Nach einer kurzen Beratung mit den beiden Schöffen gibt Richter Dr. Süß das Urteil bekannt: Der Alsfelder wird zu einem Jahr und neun Monaten Freiheitsstrafe verurteilt. „Die aktuellen Fälle haben hier für das Gericht aber keine Rolle gespielt“, betont Süß. Damit meint er das Missbrauchsnetzwerk, das in Münster kürzlich aufgedeckt wurde. Er begründete das Urteil damit, dass man hier nicht nur einen, sondern acht Anklagepunkte habe. In sieben Fällen wegen der Verbreitung und einer wegen des Besitzes entsprechender Dateien. „Und es sind nicht einfach nur Nacktfotos. Die Dateien zeigen schweren sexuellen Missbrauch. Die Kinder sind für ihr Leben gezeichnet, sie werden kein normales Leben haben, so wie sie es verdienen“, betont Süß.

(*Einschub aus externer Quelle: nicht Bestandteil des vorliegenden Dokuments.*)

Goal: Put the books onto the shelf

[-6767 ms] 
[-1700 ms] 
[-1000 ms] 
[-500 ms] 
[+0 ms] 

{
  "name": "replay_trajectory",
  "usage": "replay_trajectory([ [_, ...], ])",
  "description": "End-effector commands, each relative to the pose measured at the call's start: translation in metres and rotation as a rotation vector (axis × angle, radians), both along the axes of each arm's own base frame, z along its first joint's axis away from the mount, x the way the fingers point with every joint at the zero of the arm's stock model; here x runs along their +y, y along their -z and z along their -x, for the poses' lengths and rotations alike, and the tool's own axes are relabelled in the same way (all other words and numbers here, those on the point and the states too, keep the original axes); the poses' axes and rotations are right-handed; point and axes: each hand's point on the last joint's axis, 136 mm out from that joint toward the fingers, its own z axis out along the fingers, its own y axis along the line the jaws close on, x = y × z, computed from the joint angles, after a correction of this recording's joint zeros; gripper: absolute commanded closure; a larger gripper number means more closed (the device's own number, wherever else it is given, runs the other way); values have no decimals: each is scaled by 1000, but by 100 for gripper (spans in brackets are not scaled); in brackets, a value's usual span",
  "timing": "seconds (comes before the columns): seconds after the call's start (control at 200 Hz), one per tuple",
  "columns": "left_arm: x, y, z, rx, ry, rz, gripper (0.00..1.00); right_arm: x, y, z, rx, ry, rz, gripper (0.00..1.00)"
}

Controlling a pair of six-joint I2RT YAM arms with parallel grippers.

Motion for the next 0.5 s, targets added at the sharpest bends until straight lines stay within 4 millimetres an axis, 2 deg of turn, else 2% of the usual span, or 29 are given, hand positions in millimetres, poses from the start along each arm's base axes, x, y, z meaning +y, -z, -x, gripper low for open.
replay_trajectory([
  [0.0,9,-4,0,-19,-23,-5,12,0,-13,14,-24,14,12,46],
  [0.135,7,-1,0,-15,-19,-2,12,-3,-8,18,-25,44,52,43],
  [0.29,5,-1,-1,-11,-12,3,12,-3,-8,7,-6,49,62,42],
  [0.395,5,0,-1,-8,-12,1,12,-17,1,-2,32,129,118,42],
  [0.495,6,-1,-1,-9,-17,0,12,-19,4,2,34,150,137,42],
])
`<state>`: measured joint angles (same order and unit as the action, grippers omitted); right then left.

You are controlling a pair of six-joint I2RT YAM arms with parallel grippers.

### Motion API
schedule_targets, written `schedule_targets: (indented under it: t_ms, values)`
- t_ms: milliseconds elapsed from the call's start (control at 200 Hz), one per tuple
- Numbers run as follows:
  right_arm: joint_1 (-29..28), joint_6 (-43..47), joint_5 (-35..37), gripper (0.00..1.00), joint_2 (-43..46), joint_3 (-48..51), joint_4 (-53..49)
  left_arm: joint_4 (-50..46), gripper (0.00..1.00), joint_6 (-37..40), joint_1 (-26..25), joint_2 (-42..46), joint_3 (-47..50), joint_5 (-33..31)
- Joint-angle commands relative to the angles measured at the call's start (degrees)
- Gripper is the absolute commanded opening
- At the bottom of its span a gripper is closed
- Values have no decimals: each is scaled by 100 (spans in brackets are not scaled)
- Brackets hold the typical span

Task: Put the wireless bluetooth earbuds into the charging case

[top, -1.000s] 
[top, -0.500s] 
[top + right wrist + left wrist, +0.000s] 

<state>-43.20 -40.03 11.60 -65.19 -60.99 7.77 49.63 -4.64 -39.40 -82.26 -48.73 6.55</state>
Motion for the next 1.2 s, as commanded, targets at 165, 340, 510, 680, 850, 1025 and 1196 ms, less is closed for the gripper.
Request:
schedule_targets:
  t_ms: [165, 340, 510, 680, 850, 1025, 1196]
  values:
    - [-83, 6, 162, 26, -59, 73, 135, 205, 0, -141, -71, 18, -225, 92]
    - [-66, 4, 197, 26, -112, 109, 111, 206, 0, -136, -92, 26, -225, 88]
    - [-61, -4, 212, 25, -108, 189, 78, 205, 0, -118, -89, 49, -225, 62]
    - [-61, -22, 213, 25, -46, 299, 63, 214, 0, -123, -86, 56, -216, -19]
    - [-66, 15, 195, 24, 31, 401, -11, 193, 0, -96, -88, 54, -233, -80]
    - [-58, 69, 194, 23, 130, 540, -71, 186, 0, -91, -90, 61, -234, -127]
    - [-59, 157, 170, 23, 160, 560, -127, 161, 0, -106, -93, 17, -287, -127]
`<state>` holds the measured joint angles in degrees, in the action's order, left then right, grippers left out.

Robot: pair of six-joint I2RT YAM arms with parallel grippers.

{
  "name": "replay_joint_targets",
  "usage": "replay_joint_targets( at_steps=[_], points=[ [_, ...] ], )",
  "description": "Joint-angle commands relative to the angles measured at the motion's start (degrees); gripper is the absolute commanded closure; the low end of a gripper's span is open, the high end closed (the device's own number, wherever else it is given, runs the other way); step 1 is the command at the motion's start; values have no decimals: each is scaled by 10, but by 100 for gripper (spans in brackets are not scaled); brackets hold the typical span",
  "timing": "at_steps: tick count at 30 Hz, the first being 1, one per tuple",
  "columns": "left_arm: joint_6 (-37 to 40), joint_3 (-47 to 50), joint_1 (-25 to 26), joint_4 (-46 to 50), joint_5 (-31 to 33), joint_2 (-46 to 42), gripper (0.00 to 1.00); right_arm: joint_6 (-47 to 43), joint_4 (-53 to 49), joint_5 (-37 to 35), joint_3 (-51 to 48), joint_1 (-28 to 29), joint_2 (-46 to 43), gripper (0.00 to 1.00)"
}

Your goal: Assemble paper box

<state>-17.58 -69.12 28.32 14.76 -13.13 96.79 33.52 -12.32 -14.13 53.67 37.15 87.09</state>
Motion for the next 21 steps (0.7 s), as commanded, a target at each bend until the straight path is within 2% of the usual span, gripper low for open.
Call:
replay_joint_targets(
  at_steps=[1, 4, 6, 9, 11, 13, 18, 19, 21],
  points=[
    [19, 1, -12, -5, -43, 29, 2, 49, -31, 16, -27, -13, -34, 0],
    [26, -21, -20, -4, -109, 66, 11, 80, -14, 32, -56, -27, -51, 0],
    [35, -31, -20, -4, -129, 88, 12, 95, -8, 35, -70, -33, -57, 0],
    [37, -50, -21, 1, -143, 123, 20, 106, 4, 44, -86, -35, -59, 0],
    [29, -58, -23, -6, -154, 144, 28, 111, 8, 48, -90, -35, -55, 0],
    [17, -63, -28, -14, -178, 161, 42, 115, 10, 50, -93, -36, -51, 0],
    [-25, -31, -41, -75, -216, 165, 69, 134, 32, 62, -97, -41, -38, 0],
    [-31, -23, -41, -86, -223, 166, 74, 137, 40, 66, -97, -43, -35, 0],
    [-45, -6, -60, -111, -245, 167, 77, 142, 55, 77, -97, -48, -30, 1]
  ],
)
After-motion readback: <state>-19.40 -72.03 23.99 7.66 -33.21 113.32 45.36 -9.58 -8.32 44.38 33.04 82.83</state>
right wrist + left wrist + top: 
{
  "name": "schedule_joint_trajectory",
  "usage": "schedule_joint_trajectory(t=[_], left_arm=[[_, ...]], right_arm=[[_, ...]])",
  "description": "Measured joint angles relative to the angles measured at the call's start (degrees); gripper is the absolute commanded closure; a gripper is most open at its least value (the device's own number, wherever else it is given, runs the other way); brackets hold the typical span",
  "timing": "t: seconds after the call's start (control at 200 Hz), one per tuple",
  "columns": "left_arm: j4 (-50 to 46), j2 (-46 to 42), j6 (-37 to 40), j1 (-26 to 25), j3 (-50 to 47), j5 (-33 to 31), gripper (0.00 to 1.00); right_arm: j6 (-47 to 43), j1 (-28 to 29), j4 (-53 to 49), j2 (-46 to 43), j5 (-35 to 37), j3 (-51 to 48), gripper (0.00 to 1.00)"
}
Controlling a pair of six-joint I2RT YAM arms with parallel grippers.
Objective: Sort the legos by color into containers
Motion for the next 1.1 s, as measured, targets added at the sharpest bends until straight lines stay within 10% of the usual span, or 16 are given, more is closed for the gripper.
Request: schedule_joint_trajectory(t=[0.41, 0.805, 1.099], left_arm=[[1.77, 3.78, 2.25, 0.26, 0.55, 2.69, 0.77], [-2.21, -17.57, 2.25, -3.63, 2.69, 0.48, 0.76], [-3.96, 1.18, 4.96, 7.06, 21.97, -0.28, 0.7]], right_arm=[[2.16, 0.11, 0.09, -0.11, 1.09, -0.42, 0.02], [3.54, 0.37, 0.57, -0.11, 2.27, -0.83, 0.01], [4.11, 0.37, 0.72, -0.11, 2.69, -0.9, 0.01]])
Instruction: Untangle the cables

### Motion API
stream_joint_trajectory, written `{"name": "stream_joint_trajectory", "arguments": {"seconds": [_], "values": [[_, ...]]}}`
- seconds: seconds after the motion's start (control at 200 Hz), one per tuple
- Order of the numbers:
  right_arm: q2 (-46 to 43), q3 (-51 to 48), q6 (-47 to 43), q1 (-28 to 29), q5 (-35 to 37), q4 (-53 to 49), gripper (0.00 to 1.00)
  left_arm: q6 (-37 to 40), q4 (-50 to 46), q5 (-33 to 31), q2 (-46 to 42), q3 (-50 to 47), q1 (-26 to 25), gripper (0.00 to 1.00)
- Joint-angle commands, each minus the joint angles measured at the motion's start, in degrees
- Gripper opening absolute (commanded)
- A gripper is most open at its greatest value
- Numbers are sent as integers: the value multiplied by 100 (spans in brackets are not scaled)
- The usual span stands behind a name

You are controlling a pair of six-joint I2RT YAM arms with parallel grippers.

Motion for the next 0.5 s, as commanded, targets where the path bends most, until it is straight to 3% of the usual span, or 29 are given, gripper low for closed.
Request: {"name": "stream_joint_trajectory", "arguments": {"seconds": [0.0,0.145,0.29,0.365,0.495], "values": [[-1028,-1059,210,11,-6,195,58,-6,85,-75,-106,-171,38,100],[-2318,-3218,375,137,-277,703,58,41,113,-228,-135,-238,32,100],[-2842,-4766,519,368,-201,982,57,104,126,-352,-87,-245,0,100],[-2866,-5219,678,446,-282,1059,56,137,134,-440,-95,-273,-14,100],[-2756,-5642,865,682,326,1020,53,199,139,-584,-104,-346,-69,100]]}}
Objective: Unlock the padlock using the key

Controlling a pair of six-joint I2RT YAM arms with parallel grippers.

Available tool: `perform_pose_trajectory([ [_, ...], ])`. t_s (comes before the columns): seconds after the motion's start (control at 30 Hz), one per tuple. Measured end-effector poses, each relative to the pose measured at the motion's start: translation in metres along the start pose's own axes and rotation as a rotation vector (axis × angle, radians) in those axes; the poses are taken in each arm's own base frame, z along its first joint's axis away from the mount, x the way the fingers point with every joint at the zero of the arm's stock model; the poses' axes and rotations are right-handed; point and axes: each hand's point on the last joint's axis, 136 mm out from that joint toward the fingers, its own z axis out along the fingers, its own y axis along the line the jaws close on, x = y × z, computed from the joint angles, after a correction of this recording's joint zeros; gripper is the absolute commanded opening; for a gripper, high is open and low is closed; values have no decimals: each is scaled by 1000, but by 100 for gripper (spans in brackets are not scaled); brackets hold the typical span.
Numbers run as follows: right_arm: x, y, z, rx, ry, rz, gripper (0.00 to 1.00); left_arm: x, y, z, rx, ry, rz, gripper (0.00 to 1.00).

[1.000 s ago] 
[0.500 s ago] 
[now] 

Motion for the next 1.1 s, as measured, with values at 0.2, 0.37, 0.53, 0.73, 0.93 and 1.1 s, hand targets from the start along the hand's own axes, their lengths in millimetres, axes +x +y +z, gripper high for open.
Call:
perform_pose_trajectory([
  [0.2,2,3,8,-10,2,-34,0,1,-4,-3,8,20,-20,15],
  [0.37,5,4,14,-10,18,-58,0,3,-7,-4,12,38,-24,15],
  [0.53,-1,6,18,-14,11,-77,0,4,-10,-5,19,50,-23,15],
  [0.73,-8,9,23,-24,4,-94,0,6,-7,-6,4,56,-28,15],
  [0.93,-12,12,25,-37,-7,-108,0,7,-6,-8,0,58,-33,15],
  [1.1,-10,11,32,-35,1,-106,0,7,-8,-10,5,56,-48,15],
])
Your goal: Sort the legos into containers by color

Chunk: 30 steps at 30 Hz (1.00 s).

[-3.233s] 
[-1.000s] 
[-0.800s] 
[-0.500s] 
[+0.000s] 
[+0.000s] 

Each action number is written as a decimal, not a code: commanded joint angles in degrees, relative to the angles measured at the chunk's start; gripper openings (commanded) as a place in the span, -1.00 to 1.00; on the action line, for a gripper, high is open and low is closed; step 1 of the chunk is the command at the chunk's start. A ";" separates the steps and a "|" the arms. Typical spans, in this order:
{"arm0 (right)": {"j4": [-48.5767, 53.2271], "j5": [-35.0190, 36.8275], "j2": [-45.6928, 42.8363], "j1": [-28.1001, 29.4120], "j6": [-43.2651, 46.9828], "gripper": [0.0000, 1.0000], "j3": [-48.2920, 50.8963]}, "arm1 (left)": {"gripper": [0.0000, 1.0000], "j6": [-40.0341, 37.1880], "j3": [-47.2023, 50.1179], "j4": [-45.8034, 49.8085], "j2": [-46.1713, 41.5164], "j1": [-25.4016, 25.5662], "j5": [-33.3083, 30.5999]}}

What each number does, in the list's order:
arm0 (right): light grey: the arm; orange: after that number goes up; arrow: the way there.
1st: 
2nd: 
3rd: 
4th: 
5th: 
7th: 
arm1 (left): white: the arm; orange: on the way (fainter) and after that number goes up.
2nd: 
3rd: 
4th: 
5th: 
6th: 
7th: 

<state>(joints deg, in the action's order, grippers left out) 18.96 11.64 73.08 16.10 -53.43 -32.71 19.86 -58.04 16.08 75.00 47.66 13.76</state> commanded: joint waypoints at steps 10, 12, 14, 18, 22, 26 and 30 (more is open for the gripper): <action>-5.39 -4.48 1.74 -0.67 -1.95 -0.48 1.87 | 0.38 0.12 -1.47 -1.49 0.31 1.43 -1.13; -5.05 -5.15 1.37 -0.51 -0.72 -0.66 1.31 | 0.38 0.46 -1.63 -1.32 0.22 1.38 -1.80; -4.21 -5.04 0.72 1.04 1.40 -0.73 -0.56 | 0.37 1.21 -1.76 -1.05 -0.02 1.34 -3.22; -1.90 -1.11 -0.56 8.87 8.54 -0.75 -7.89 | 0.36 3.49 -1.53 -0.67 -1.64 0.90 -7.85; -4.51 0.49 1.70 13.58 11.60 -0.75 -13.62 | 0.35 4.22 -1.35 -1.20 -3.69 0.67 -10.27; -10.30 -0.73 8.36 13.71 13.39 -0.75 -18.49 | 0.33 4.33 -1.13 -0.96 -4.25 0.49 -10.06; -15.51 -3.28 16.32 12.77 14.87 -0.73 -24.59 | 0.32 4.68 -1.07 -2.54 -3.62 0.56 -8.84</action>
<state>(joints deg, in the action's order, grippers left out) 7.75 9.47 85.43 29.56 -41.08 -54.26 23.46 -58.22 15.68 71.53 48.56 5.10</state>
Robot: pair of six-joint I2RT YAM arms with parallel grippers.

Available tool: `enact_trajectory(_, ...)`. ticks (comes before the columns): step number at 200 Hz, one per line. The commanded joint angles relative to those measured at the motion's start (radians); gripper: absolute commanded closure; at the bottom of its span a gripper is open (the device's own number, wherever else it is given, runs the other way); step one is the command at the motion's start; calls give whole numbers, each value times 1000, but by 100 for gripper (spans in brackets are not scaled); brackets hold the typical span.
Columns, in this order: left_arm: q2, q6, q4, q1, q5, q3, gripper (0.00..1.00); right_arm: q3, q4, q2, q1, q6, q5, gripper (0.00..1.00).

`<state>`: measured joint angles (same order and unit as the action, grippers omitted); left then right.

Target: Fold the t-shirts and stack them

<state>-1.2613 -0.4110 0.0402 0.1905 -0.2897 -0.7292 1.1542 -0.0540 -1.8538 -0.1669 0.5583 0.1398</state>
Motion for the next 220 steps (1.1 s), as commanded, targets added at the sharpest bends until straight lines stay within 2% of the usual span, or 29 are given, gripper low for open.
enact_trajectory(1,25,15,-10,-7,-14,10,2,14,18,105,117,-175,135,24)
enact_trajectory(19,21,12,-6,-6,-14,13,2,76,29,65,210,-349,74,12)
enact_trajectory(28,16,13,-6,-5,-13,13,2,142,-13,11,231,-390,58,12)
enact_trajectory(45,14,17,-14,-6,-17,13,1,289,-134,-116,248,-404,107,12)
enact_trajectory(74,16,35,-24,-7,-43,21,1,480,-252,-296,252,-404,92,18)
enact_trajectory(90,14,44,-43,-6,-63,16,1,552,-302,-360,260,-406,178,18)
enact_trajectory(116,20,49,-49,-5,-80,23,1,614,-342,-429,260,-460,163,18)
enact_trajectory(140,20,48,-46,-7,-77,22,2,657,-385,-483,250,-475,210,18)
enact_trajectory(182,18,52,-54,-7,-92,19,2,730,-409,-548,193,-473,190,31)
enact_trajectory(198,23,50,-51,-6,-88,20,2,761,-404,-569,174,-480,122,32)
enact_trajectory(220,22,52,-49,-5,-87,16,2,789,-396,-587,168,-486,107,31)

Darüber hinaus werde durch den Besitz und die Verbreitung solcher Bilder und Videos eine Nachfrage erstellt und auch bedient. Hätte man die doppelte Menge an Dateien, so der Richter, würde man nicht mal über Bewährung diskutieren. Die Frage der Bewährung habe auch immer etwas mit einer „positiven Sozialprognose“ zu tun. „Ganz einfach übersetzt bedeutet das, dass der Angeklagte das nicht mehr machen wird“, erklärt der Richter. Doch die Aussage des Angeklagten, dass eine Therapie „vielleicht gar keine schlechte Idee wäre“, habe eben gezeigt, dass dieser sich bislang keine Gedanken über seine Taten gemacht habe. Deswegen konnte es aus Sicht des Gerichts keine Bewährung für den Angeklagten geben.

„Das ist mir zu wenig. Es wäre klug gewesen, wenn sie früher zu Herrn Lämmer gegangen wären. Das Leid, das den Kindern angetan wurde, sich damit mal auseinanderzusetzen, das ist die Basis, damit man überhaupt von Bewährung sprechen kann“, betont Dr. Süß, und genau das habe der Angeklagte nicht getan. Er habe eben nicht drüber nachgedacht – aber das hat der 50-jährige Alsfelder auch mehrmals gesagt. Verteidiger Lämmer sagte später, er werde „hochwahrscheinlich“ Berufung gegen das Urteil einlegen.